「取引の影――日本橋ビジネス戦記」
【導入】
東京・日本橋。老舗の専門商社「東成トレーディング」で営業部門を束ねる男、朝倉浩一(50歳)は、ある日、中国の日本法人「新華グローバル」との取引話を耳にする。
だが、その企業については、常務取締役・金森から明確な指示が出ていた。
「あそこは絶対に取引するな。信用できん」
しかし、朝倉は情報を独自に集め、「現地法人の経営は堅実で、むしろこの機会を逃せば他社に取られる」と判断。裏で密に交渉を始める。
【展開】
交渉は成功し、数ヶ月で億単位の売上を記録。社内でも評価は急上昇し、金森常務も黙認せざるを得ない状況となる。
ところがある日、ネットニュースが会社を揺るがす。
「新華グローバル中国本社 社長、脱税容疑で逮捕」
一気に社内はパニックに。金森は勝ち誇ったように言う。
「だから言っただろ。今すぐ取引をやめろ。責任は君が取れ」
朝倉は即座に中国側と連絡を取り、緊急会議を要請。数日後、彼は驚くべきスピードで以下を実行する:
• 日本法人の社名変更と役員の再編
• 新会社との再契約書の作成
• 資金流通経路の見直しと法務確認の徹底
• 社内のリスク管理部門との調整
その迅速な対応により、取引は継続され、ダメージを最小限に抑える。
【クライマックス】
だが、社内では朝倉の立場が揺らぎ始める。「自己判断で密に動いた」という非難、金森からの冷遇。
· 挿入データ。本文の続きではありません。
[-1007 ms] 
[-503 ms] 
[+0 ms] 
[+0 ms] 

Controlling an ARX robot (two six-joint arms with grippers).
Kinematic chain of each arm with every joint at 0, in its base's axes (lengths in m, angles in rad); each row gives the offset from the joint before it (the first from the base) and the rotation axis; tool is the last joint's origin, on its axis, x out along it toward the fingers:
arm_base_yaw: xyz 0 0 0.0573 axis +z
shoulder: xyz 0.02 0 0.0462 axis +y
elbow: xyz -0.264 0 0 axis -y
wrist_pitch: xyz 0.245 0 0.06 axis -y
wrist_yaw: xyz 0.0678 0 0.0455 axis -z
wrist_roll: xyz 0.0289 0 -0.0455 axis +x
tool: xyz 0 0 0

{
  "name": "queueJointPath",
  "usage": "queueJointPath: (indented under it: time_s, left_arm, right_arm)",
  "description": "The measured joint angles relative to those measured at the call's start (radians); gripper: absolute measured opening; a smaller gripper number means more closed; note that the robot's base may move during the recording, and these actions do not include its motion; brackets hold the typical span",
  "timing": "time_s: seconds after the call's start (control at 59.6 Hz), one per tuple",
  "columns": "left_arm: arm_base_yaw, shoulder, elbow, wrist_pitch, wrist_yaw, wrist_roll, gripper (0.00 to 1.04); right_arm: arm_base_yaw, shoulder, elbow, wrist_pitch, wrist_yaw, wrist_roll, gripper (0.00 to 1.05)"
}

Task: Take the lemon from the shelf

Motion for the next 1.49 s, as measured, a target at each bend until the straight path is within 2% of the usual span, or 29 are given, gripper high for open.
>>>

まるで社内にも見えない敵がいるかのようだった。
朝倉は悩み抜いた末、ある一言をつぶやく。
「俺は会社のために、勝負したんだよ…」
裏切りと信頼の間で揺れながらも、彼は「結果」を出し続けることに集中する。
【結末】
数年後、社内で大規模な人事異動があり、金森は取締役から外れる。
そして朝倉は、新たに創設された海外戦略本部の本部長に就任。
かつて「絶対に取引するな」と言われた中国企業との提携は、今やグループ全体の屋台骨に。
彼の心には、いつもあの言葉があった。